By Ryan Nagelhout
Adam Clendening knows he needs to make the most of his last summer with the United States Under-20 hockey program.
So far he’s doing just that, scoring and adding an assist on the game-winning goal in overtime Monday in a 4-3 win against Sweden at the USA Hockey National Junior Evaluation Camp in Lake Placid.
Clendening is one of 44 Americans at the camp, which runs until Saturday and features intrasquad scrimmages and international games against teams from Finland and Sweden. The camp is essentially a tryout for the World Juniors team, a squad the Wheatfield native was one of the last cuts from before they took the ice in Buffalo last winter.
This year Clendening, a sophomore at Boston University, is determined to make the team.

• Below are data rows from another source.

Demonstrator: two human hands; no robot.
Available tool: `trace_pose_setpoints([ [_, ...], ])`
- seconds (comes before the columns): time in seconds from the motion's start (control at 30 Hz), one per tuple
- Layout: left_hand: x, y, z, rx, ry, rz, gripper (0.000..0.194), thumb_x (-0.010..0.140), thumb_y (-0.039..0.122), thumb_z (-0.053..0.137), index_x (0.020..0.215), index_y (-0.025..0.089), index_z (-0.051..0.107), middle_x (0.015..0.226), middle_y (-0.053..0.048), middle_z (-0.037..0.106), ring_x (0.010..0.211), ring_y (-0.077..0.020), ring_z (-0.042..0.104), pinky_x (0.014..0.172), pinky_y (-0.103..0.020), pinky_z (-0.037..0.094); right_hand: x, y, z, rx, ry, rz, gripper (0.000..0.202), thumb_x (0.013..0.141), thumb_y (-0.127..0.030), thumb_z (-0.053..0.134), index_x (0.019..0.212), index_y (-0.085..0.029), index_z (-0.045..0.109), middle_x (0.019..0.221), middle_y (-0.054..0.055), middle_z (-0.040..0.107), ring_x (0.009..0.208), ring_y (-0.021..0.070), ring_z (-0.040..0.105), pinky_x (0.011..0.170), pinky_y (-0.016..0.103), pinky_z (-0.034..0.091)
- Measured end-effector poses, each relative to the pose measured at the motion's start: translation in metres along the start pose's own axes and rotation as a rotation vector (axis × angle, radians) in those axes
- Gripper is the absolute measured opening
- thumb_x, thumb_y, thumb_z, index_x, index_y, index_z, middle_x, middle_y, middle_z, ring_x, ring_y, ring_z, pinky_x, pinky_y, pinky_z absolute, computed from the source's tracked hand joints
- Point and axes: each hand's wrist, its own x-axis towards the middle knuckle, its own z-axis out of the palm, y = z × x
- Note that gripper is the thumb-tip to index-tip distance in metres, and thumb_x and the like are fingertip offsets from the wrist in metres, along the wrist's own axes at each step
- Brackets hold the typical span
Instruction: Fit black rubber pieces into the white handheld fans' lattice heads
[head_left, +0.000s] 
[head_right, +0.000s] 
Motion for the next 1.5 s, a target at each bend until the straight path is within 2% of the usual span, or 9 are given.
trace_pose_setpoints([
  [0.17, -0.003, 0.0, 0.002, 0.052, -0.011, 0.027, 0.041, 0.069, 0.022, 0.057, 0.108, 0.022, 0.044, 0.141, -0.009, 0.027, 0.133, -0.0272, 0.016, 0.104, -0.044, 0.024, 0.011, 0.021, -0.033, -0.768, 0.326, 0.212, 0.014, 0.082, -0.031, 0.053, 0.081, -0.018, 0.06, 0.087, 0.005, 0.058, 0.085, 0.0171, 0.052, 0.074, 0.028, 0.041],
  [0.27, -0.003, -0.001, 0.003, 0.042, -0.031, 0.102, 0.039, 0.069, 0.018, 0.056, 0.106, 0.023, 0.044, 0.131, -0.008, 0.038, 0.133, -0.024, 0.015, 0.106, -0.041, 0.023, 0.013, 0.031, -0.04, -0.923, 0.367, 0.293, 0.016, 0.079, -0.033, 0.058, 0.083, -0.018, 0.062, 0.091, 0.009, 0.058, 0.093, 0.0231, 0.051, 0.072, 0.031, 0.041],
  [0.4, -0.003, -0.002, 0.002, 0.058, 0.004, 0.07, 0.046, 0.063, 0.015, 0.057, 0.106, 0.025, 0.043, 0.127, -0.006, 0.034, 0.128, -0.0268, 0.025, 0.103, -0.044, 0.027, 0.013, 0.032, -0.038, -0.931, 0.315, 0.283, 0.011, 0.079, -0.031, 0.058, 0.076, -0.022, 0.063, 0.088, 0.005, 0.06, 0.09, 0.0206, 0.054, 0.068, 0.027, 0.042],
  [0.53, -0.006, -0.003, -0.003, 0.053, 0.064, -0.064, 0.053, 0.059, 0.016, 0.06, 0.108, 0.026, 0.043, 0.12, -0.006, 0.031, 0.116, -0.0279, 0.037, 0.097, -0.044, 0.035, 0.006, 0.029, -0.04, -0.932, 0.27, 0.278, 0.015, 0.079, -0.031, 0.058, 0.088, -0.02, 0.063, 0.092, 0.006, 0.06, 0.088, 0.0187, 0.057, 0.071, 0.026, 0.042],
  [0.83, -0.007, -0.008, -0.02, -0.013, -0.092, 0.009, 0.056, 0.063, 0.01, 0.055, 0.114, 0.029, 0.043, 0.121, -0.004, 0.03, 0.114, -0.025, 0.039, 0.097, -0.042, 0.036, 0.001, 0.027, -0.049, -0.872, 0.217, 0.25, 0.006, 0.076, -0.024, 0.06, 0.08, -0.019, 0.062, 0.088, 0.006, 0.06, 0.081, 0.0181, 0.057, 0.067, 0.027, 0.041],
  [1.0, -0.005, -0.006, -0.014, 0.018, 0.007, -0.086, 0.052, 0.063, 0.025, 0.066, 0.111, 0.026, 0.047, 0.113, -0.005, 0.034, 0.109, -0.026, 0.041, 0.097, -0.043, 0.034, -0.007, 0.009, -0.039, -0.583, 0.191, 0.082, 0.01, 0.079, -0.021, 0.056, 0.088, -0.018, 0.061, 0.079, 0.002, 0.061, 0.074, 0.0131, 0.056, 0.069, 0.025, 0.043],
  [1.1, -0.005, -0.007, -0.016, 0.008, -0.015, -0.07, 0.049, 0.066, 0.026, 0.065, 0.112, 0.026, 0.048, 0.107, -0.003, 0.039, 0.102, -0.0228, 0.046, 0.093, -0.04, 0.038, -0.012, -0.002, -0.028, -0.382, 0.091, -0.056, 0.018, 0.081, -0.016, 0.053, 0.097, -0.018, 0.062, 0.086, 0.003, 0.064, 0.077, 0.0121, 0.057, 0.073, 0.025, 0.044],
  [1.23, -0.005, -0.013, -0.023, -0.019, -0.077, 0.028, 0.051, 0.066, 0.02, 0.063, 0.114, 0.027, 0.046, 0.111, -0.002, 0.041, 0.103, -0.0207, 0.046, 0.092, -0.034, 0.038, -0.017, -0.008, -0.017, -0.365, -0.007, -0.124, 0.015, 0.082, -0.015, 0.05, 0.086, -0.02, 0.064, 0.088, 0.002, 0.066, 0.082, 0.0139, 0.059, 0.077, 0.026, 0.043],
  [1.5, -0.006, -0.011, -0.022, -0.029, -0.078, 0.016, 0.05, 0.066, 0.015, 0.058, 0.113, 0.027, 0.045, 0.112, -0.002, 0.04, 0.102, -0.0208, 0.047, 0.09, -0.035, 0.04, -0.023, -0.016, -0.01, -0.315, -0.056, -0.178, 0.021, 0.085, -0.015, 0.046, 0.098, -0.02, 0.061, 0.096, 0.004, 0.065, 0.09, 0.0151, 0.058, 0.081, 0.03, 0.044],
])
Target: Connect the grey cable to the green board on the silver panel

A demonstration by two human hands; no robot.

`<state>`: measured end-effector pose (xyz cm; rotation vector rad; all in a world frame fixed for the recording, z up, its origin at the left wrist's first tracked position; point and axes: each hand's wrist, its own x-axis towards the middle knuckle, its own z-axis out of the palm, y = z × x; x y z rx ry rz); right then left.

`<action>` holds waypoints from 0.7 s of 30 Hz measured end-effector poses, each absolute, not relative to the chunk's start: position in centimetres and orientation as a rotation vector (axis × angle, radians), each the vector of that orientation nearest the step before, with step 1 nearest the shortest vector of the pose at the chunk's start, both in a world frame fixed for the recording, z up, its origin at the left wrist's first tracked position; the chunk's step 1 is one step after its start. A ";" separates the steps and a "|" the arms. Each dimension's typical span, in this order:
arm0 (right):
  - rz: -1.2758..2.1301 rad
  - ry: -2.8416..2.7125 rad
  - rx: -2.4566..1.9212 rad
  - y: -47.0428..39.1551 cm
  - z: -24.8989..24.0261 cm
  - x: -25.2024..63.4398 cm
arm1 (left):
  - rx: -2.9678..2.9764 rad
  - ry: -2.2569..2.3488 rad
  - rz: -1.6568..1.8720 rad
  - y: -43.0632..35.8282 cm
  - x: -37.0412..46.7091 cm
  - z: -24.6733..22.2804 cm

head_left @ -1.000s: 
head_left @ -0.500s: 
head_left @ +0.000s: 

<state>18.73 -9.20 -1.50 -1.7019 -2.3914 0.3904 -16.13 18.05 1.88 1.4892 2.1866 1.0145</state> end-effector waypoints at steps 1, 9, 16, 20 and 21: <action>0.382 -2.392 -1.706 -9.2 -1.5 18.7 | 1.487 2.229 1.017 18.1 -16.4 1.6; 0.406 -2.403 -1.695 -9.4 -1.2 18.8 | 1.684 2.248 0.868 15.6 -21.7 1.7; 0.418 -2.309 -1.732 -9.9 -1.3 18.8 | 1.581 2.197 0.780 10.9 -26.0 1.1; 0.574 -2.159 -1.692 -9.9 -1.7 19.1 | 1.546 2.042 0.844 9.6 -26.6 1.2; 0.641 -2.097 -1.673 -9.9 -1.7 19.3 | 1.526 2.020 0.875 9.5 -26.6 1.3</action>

“This is my last time I get a chance to do it,” Clendening said by phone on Monday. “I’m looking forward to it. It’s always fun to play for the U.S.”
Clendening picked up an assist for Blue on Saturday in the opening intrasquad scrimmage, then was held off the scoresheet on Sunday. Monday’s afternoon tilt against Sweden saw the defenseman score a breakaway goal out of the penalty box after picking up an unsportsmanlike conduct penalty in the second period.
“I actually got in the box for shooting after the whistle and scoring,” he said. “Then I came out of the box and caught a breakaway pass.”
Clendening then set up Vince Trocheck with 1:02 left in overtime to win it.
“I’m just trying to make a good first impression,” he said, noting a new coaching staff led by Dean Blais is getting a new look at the campers.
It’s been an eventful summer for Clendening, who was taken 36th overall by the Chicago Blackhawks in the NHL Entry Draft in June. The 6-foot, 195-pounder known for his deft scoring touch and quick feet.
With cuts scheduled for this morning, the Blue and White squads will become one team and play Finland and Sweden twice more. Clendening thinks he’s done enough to make it to the next evaluation period but remains cautious after last year’s disappointment.
“I would like to think so, but then again you never know,” he said. “I thought the same thing last year when it was in Rochester. It’s all up to them and you just have to sit it out and wait.”